Your instructions
The response must contain each line of the material that holds "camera".

Top of Information

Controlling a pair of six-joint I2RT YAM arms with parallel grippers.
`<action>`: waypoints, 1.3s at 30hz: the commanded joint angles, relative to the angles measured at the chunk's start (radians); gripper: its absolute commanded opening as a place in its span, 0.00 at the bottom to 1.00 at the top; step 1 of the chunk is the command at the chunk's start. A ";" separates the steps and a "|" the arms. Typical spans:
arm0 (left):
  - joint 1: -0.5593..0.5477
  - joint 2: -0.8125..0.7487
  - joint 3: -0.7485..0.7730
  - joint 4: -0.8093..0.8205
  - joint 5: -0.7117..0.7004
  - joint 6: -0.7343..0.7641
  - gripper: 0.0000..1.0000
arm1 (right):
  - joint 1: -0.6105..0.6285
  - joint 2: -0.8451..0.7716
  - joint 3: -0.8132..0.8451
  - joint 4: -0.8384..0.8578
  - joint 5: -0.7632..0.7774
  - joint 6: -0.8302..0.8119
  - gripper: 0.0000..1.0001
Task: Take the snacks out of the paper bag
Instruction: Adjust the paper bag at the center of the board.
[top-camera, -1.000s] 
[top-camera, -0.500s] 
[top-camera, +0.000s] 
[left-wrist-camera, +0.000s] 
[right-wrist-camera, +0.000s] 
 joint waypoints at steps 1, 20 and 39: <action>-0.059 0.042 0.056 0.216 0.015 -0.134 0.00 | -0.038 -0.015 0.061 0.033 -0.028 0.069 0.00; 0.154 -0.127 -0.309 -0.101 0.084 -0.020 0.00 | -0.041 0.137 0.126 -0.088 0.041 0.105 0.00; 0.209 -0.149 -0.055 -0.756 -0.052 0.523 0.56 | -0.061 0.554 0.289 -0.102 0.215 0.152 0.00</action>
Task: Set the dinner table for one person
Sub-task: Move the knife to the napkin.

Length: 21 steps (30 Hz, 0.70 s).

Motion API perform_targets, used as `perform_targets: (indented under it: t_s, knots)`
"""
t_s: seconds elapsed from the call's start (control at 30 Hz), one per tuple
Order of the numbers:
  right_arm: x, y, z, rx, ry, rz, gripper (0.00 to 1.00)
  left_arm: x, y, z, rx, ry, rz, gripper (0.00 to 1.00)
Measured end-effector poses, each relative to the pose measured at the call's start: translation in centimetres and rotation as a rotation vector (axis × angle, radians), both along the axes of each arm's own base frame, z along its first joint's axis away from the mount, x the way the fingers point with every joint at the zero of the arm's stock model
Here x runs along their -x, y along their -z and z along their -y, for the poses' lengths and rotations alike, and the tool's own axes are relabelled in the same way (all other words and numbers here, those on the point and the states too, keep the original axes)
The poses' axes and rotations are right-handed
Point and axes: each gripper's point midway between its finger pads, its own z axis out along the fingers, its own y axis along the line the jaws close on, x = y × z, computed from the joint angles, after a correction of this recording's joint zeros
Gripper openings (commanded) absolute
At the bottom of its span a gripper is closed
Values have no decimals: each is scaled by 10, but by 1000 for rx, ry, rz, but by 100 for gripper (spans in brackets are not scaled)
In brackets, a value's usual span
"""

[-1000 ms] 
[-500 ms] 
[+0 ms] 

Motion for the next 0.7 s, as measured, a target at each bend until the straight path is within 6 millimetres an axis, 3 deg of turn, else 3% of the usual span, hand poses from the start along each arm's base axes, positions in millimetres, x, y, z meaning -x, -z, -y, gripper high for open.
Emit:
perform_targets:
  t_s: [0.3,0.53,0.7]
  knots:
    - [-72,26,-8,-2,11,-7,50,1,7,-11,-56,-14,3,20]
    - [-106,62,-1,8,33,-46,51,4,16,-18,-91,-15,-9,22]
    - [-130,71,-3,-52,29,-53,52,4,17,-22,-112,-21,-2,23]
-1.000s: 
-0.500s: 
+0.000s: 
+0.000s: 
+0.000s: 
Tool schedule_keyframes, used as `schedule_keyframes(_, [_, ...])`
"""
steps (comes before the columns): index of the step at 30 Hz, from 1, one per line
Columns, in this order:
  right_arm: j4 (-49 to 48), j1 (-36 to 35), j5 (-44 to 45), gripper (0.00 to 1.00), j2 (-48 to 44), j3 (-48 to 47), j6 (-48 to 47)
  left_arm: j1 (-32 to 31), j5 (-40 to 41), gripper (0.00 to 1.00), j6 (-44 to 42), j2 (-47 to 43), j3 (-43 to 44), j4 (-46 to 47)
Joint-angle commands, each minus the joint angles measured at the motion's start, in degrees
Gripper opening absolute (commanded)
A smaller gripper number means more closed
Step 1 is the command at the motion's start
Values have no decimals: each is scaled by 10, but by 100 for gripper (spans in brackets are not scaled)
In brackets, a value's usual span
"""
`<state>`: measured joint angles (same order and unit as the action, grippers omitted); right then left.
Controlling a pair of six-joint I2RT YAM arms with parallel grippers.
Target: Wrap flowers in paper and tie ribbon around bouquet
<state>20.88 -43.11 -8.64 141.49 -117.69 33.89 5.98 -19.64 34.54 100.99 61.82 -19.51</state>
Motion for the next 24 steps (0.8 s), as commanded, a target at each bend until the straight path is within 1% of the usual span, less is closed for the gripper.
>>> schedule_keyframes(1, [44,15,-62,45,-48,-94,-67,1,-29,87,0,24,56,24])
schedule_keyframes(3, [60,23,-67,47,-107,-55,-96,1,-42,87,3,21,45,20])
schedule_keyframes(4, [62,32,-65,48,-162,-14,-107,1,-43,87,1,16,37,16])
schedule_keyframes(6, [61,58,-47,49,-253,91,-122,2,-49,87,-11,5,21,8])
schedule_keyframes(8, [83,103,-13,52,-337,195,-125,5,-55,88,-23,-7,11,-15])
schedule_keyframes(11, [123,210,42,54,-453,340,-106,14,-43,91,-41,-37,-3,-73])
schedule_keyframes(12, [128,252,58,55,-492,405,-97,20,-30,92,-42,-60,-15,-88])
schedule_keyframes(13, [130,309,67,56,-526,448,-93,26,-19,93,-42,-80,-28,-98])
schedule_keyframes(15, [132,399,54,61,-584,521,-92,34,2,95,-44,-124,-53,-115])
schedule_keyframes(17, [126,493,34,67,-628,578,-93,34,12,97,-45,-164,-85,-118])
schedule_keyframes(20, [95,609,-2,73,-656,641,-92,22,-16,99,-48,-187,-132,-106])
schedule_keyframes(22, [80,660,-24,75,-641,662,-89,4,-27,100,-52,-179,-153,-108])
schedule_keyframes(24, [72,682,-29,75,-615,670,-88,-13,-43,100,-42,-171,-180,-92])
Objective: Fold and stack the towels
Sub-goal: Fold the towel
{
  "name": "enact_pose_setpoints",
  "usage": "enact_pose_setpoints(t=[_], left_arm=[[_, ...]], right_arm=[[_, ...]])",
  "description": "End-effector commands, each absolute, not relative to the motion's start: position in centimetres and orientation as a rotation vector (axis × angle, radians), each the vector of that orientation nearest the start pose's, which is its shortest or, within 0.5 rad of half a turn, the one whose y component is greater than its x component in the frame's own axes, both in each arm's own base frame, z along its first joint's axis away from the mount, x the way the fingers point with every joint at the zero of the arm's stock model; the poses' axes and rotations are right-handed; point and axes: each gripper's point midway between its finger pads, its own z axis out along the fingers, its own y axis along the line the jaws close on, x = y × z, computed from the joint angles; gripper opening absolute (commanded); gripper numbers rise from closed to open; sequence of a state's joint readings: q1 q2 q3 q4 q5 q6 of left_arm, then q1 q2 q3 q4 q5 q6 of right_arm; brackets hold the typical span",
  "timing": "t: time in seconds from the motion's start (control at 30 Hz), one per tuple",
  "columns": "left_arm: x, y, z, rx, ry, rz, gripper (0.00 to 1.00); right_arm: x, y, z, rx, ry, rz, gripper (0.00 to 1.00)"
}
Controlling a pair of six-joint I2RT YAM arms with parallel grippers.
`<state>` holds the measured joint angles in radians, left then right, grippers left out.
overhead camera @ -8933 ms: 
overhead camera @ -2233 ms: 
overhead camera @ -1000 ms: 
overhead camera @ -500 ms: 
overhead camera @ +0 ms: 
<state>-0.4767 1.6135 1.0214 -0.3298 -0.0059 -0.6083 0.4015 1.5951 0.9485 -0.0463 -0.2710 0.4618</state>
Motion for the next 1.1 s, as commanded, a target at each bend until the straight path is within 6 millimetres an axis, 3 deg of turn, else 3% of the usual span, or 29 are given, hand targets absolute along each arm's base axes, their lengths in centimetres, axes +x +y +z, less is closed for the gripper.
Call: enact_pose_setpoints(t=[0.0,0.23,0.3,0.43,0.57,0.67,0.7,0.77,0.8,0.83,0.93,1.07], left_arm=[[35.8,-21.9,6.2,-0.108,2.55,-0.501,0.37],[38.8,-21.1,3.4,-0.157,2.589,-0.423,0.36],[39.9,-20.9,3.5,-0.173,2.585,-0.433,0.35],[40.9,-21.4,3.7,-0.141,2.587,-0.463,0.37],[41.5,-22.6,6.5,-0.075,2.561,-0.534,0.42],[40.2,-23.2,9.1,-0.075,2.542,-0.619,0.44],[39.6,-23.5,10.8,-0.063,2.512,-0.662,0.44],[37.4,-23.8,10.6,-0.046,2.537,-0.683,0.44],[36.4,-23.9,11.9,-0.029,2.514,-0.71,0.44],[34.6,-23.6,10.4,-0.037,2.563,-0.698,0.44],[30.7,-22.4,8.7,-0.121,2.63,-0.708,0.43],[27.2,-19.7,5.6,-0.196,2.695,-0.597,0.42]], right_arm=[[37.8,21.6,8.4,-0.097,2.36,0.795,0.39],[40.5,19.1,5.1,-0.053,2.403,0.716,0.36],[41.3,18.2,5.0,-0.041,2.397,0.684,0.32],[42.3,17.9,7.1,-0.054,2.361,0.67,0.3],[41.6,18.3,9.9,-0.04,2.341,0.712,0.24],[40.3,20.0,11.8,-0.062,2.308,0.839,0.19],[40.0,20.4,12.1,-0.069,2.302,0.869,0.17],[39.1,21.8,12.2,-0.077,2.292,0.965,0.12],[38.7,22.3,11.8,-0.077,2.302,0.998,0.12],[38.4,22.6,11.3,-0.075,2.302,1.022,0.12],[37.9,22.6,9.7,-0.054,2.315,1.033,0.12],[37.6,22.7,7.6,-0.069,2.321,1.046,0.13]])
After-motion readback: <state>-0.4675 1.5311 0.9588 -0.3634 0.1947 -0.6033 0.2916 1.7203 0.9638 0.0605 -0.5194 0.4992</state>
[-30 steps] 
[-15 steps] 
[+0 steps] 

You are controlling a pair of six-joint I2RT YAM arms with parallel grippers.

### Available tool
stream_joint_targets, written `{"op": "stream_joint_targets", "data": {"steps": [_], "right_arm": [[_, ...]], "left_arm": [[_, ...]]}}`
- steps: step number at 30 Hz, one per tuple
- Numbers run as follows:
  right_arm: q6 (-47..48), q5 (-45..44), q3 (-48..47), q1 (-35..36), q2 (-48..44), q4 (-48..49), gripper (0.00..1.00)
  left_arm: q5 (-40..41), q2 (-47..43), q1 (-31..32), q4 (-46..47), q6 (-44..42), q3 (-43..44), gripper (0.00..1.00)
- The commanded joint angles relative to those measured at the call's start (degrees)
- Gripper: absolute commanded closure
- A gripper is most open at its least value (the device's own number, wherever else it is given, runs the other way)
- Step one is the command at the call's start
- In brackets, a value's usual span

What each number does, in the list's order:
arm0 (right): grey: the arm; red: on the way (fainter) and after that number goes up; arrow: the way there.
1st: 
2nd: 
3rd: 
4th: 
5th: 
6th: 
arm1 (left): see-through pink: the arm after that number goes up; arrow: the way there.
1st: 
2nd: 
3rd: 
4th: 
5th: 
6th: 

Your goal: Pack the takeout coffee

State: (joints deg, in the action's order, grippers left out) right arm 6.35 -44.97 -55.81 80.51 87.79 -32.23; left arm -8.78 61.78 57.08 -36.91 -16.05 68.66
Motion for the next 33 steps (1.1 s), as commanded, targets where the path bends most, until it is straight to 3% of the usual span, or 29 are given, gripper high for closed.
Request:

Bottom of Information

Answer space
[top-camera, -1.000s] 
[top-camera, -0.500s] 
[top-camera, +0.000s] 
[left-wrist-camera, +0.000s] 
[right-wrist-camera, +0.000s] 
overhead camera @ -8933 ms: 
overhead camera @ -2233 ms: 
overhead camera @ -1000 ms: 
overhead camera @ -500 ms: 
overhead camera @ +0 ms: 

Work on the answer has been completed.